|Friday, February 24|
|PS2 Poster Session 2 and Refreshments||
Fri, Feb 24, 5:15 PM - 6:30 PM
Conference Center AB
Use of Longitudinal Models to Identify Subject-Specific Implausible Body Mass Index Measures: A Comparison with Screening for Population-Level Outliers (303474)Janne Boone-Heinonen, The Ohio State University
Andy Brickman, Health Choice Network
Jennifer DeVoe, The Ohio State University
Elizabeth Hooker, OCHIN, Inc.
Kenneth Mayer, The Fenway Institute
Jean O’Malley, The Ohio State University
*Carrie Tillotson, OCHIN, Inc.
Background: Invalid Body Mass Index (BMI) measures are typically identified as outliers based on population distributions, which conflate implausible and extreme measures. We demonstrate a longitudinal approach to identify BMI outliers in electronic health records.
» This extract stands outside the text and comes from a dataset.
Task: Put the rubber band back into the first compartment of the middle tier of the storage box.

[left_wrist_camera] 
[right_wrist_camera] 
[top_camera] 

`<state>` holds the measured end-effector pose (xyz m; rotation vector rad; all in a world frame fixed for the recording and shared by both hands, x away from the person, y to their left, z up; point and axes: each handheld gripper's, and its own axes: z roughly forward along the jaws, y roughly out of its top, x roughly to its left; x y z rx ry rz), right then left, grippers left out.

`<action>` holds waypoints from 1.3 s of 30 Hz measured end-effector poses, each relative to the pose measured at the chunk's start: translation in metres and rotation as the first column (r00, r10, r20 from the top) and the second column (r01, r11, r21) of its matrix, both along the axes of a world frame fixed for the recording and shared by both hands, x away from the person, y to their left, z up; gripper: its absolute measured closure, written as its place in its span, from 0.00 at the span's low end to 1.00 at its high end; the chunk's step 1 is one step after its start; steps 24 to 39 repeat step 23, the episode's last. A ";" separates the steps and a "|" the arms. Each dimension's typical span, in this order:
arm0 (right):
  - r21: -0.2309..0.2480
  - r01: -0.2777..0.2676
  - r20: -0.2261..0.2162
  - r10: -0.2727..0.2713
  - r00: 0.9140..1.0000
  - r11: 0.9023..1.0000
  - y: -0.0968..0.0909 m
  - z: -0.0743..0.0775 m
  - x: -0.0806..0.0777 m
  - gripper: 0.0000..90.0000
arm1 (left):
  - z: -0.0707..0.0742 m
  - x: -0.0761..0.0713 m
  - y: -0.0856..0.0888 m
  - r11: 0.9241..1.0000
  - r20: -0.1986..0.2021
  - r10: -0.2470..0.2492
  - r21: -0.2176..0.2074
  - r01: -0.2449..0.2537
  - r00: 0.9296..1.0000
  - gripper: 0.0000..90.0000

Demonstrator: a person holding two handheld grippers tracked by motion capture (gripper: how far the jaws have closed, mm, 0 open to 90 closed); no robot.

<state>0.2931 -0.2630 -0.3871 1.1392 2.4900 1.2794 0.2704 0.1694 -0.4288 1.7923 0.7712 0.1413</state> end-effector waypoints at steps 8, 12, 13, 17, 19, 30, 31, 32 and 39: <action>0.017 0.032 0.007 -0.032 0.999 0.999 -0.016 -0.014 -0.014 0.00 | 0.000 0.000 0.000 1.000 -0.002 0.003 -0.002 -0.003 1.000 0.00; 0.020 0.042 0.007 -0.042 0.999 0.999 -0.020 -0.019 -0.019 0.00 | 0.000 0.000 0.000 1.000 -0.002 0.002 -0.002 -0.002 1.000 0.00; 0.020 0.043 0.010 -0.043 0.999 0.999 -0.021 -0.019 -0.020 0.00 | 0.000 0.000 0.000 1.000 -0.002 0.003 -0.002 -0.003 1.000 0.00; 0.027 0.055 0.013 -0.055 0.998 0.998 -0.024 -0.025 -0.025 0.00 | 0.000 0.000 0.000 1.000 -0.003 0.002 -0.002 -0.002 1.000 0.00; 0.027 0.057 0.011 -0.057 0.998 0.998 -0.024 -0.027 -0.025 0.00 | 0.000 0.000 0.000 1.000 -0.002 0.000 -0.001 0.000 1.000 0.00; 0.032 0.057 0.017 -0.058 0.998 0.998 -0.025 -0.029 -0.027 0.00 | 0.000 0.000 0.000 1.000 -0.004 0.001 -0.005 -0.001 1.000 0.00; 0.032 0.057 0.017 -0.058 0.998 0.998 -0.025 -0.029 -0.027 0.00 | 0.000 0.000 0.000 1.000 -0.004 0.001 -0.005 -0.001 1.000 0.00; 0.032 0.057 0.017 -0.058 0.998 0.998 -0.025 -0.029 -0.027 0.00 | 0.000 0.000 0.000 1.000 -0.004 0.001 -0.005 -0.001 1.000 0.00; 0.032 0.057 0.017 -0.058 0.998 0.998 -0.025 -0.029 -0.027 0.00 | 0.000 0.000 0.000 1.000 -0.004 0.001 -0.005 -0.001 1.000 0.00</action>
Study Population: Children 5-18 years with =3 BMI measures, from the ADVANCE PCORnet Clinical Data Research Network, a national network of Federally-Qualified Health Centers (n=94,627; n=797,281 BMI measures).
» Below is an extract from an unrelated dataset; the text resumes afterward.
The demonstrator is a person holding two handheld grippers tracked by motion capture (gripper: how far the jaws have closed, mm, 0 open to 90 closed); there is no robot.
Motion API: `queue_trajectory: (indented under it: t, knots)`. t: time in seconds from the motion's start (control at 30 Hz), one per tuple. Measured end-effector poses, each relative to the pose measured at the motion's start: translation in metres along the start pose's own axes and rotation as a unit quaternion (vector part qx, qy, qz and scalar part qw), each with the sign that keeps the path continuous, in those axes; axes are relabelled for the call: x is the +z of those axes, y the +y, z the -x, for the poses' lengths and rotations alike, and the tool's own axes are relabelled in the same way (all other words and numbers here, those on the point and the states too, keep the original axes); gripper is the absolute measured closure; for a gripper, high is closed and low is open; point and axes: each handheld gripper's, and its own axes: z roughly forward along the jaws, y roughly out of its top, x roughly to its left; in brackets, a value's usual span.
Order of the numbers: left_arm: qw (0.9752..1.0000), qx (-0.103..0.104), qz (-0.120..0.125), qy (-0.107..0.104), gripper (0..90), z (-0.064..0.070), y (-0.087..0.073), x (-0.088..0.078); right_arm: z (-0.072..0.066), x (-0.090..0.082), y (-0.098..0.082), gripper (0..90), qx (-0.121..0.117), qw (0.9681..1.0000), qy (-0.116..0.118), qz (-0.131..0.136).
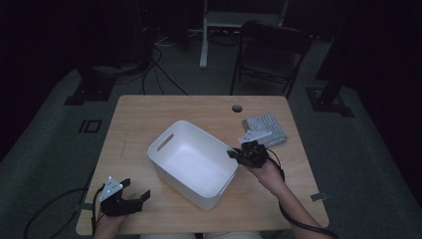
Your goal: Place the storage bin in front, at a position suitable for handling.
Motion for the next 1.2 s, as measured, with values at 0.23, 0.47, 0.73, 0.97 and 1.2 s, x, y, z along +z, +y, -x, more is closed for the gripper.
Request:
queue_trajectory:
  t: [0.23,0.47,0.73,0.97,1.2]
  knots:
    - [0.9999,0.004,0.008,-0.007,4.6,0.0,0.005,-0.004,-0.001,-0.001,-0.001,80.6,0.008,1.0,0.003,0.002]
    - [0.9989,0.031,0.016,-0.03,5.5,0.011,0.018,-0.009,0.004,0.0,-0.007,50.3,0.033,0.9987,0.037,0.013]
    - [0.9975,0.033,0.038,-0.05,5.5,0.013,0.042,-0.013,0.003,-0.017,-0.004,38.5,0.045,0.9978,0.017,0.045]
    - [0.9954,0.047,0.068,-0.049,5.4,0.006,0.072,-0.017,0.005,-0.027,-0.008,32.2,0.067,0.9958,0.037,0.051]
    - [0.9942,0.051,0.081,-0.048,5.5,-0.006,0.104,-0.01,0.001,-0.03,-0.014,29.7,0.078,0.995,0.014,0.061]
Methods: We used mixed effects regression to model BMI as a function of sex and age, with random intercepts and slopes for age, clustered by child. We identified longitudinal outliers as observations with studentized residual >|10|, compared to population outliers defined by the CDC (z-score>|5|).
Results: Mixed effects regression identified 447 longitudinal outliers; 207 were not population outliers. Conversely, mixed models classified 6404 (96%) of the population outliers as non-outliers. Among BMIs identifying severe obesity (n=81,803), 253 were identified as longitudinal outliers, compared to 5971 by CDC definitions.
Conclusions: Mixed effects regression is a useful method for differentiating true BMI extremes from measurement error in children and adolescents.